Most people recognize the Bernese Mountain Dog easily. The face of a Berner (Bernese Mountain Dog) is striking and unforgettable. The dogs massive size also makes him a head turner. Truly, the Bernese Mountain Dog is stunning to say the least.



Originating in Switzerland, the Berner is one of four Swiss mountain dogs. The largest being the Greater Swiss Mountain Dog, followed by the Bernese Mountain Dog, then Appenzeller Mountain Dog, and the smallest is the Entlebucher Mountain Dog. The Berner is the most popular of these dogs in the United States. The Berner was used for a variety of purposes and was considered the all-purpose farm dog. The Berner pulled large carts, drove cattle long distances from farm to mountain pastures, and watched over the property and livestock. Berners descend from mastiff type dogs brought over by the Romans some 2,000 years ago. Those dogs were then bred with the local dogs and performed duties around the farm. When the need for the Bernese Mountain Dog began to die out as the age of industrialization and automation came in the breed was close to extinction. At the beginning of the 20th century the Bernese Mountain Dog began to revive as a companion dog and the lifestyle suits him.



Often it is assumed that the Bernese Mountain Dog is a couch potato or teddy bear type due to the breed’s large size and patient demeanor. Do not be fooled. The Berner though not hyper, is strong and muscular, reminiscent of his days climbing mountains and pulling loads. When given the opportunity to grow physically and develop muscles the Bernese is a tough and hardy dog that can withstand extreme cold. Give the Bernese Mountain Dog space to exercise and walks that get him out and about so that he does not become destructive. Hiking or working on a farm are great ways to utilize the power of the Bernese Mountain Dog.

The Bernese Mountain Dog does well with children as an adult. However, due to the breed’s size it can be dangerous to leave one with children, especially a young Bernese Mountain Dog that still loves to run and nip and play. The Berner can lean on the side of shyness and is often afraid of loud or shrill noises. The Bernese can remain puppy-like until 3 years old.

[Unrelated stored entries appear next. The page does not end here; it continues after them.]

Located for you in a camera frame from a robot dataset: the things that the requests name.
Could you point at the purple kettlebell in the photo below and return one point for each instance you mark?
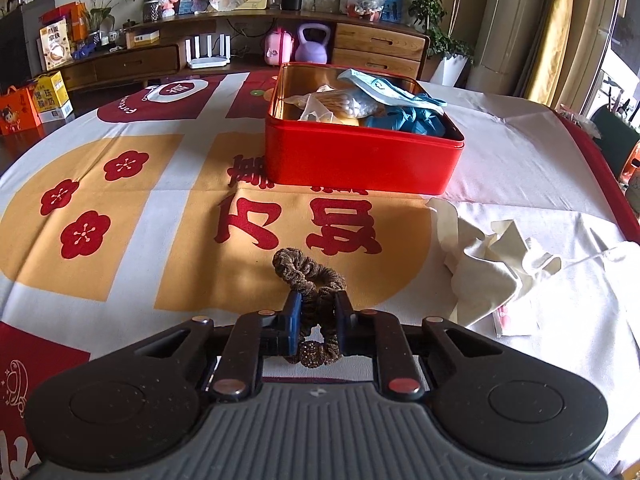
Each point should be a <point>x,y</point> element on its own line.
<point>309,51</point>

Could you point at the white crumpled cloth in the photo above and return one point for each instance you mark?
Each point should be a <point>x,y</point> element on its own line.
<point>485,264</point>

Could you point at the brown fabric scrunchie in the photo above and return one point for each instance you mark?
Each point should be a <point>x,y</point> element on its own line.
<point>317,284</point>

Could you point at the golden window curtain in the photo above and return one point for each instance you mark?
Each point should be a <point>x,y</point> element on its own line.
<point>565,58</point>

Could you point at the red square tin box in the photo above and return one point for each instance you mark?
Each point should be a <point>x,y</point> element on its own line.
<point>341,156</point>

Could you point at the bagged cotton balls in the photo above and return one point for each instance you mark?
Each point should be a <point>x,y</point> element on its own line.
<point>343,103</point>

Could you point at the white tall planter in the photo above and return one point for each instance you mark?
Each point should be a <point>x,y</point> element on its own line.
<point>449,70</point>

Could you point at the small cream box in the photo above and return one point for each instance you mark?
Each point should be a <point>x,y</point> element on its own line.
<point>136,40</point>

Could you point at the tall green potted plant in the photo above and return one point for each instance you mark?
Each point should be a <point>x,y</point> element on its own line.
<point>437,24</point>

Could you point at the yellow carton box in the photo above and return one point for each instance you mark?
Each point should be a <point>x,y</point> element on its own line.
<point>51,98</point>

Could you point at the orange gift box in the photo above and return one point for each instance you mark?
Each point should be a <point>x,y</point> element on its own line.
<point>18,111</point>

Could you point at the white wifi router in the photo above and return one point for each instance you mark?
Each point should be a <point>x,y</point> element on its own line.
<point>206,51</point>

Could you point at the blue rubber glove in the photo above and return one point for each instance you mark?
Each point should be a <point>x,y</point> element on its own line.
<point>419,121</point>

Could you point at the small clear plastic bag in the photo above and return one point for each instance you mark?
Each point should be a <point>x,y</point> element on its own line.
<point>315,111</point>

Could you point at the cereal gift box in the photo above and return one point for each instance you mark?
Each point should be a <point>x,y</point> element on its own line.
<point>55,44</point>

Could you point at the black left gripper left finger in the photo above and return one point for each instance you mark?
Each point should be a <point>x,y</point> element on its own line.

Be sure to train your Bernese Mountain Dog early on. The Berner will grow fast and if not properly trained, will become imposing with bad manners and habits. Puppy classes are highly recommended.

A mature and well trained Bernese Mountain Dog should be calm, patient, and loving. He makes a good watchdog, but should never act aggressively.



The Bernese Mountain Dog would do well in a home where he can be a farm dog, as he was meant to be. This would provide him with adequate exercise, a job to do, and a family to love and protect. You can still raise a happy healthy Berner without a farm if you can provide the necessities for your dog. The Berner is also an excellent hiking partner and master at navigating rough terrain. Many hikers have found a wonderful partner in the Bernese Mountain Dog. Find an outlet or job for your Bernese Mountain Dog and you will have a happy dog who wants to please you.